After the school district board of trustees rejected a tobacco enforcement grant that would have kept a school police officer on the campuses, officials from the California Department of Justice and City of Morgan Hill found a way to keep the funds local and directed toward reducing youth smoking and vaping, according to authorities.
The Morgan Hill Police Department last week accepted the $431,728 Tobacco Law Enforcement grant, funded through the DOJ and Proposition 56. The grant will be spent from 2021-2023, and will fund the salary and benefits for an MHPD community enforcement officer who is dedicated to anti-vaping and anti-tobacco outreach, as well as education and enforcement, according to MHPD.
The purpose of the grant is to reduce and prevent the use of tobacco products among youth, teens and the community at large.
Before the coronavirus pandemic mostly emptied local campuses, vaping in particular had become a worrisome problem at MHUSD schools. Morgan Hill Unified School District Superintendent Steve Betando recommended that the board of trustees approve the DOJ grant when it came up for approval at the March 2 board meeting. However, the board voted 4-2 to reject the grant.
If the MHUSD board had accepted it, the grant would have funded a school resource officer through MHPD who patrols district campuses and conducts student outreach. In fact, when the city submitted paperwork for the grant in August, MHPD’s intent was to continue the existing SRO program.
After the March 2 MHUSD meeting, city staff notified the DOJ it would have to decline the grant due to the board’s decision. However, DOJ approached MHPD with “a new and exciting anti-vaping/tobacco program,” says a press release from MHPD. “DOJ recognized the success of our current grant and wanted to build upon its success. Furthermore, Morgan Hill is the only city within Santa Clara County to receive this grant award,” says the press release.
The city and MHUSD last received a similar grant in 2018, which provided funds for an SRO for two years, as well as tobacco education, outreach, enforcement efforts and the local youth group Warriors Against Vaping E-cigarettes (WAVE).
MHUSD Board President Wendy Sullivan voted in the minority to accept the DOJ grant on March 2.
“Although the board of education chose not to accept the Tobacco Grant, as a district parent and community member, I am delighted that the Department of Justice has allowed the Morgan Hill Police Department to restructure the grant, enabling the program to continue its important work, albeit utilizing different strategies, in educating our youth about the dangers of tobacco and vape use,” Sullivan said in a statement.
MHUSD Trustee Heather Orosco also voted to accept the DOJ grant. Voting to reject the grant March 2 were Trustees John Horner, Adam Escoto, Ivan Rosales Montes and Mary Patterson. Trustee Carol Ann Gittens was absent during the vote.
Rosales Montes said he felt that some of the required “goals” to be funded by the DOJ grant would be handled better by health professionals than by a police officer. Specifically, these include conducting family and student group counseling sessions on tobacco and vaping; and facilitating workshops for faculty, staff, students and parents.
Now, the city’s community enforcement officer will take on similar responsibilities, in addition to training for local organizations, churches and clubs on tobacco-related issues within Morgan Hill, says the MHPD press release. The officer will also perform tobacco retailer compliance checks to ensure stores are not selling tobacco products to minors, and are following a city ordinance prohibiting the sale of flavored tobacco products in Morgan Hill.
Furthermore, the DOJ grant funds will pay for overtime hours for officers to conduct enforcement checks at parks, events and festivals, according to MHPD.

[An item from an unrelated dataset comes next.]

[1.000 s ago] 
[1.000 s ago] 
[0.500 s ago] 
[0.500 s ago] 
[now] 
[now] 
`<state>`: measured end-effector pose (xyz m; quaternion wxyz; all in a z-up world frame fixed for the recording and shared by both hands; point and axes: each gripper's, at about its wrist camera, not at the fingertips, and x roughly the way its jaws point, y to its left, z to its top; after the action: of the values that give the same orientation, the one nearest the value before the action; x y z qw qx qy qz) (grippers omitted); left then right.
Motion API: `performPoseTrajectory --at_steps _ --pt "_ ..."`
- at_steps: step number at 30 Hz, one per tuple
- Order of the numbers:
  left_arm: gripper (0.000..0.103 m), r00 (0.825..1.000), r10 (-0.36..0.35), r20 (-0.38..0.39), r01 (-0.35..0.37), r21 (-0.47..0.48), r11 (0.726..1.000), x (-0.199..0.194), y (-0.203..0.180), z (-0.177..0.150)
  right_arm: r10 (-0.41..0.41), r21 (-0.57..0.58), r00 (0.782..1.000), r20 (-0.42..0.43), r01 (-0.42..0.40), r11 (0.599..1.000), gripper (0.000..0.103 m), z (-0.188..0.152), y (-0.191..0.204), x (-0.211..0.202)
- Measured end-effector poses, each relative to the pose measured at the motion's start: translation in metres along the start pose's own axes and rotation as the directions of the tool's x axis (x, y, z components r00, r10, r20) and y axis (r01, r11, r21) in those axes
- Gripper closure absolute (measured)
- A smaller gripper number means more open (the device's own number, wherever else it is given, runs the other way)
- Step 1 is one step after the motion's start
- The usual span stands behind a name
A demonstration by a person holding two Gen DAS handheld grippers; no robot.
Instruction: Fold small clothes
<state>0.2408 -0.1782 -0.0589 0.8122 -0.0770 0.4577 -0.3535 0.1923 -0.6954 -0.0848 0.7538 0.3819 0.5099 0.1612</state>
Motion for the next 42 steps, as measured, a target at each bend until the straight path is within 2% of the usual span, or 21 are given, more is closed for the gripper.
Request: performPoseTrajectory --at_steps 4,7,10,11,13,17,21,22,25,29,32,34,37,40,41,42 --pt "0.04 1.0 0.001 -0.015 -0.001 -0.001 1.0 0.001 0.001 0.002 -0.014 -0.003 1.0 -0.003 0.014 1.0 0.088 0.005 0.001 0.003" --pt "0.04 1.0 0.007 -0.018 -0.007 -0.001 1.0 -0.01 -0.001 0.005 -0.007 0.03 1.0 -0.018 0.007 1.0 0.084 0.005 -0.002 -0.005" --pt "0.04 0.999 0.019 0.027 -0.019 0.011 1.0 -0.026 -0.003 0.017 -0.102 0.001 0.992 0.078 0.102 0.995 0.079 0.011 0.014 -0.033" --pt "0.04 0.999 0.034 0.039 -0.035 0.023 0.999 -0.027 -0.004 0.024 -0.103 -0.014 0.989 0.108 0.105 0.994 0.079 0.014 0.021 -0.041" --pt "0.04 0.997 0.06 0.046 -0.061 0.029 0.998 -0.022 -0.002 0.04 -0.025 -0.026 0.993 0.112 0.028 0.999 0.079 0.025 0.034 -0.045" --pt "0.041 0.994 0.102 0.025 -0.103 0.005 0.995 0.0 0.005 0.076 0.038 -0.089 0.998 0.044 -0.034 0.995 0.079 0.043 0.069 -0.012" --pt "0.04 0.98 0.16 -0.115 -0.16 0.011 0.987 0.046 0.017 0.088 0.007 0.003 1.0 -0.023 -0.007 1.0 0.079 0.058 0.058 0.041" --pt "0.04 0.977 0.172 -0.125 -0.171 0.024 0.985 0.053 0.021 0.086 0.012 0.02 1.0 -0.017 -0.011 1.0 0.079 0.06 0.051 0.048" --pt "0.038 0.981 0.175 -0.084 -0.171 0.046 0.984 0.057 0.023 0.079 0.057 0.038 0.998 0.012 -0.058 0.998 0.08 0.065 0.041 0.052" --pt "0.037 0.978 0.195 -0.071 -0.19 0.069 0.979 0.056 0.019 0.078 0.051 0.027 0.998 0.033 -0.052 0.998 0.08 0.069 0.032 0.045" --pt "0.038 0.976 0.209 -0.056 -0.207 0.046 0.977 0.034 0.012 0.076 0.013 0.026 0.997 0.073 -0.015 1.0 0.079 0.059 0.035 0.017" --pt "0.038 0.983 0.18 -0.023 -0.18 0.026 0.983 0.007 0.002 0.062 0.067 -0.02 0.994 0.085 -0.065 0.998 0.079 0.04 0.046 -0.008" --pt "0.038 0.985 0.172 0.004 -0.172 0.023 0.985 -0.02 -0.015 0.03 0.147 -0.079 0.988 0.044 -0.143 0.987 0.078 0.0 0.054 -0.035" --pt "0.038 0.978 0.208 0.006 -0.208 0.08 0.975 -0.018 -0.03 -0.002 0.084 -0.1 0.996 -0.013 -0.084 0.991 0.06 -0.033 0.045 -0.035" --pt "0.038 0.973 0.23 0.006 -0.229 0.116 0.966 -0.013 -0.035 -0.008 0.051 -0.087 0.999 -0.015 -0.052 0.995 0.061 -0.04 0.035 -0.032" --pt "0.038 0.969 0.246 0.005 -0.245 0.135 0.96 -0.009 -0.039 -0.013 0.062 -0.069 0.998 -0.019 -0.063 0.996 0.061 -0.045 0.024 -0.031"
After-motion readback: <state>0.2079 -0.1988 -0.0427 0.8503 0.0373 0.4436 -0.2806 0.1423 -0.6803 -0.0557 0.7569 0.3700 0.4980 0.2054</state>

Betando noted that a 2020 study by the U.S. Centers for Disease Control and Prevention found a “high rate of middle and high school students” reporting current use of two or more tobacco products. In a 2019 survey, 30 percent of high school students said they have tried two or more tobacco products.
“I am very relieved and thankful to the City of Morgan Hill for amending the grant and obtaining approval from the Department of Justice so the citizens of Morgan Hill can benefit from our police department’s work to curb the tobacco epidemic among our youth,” Betando said.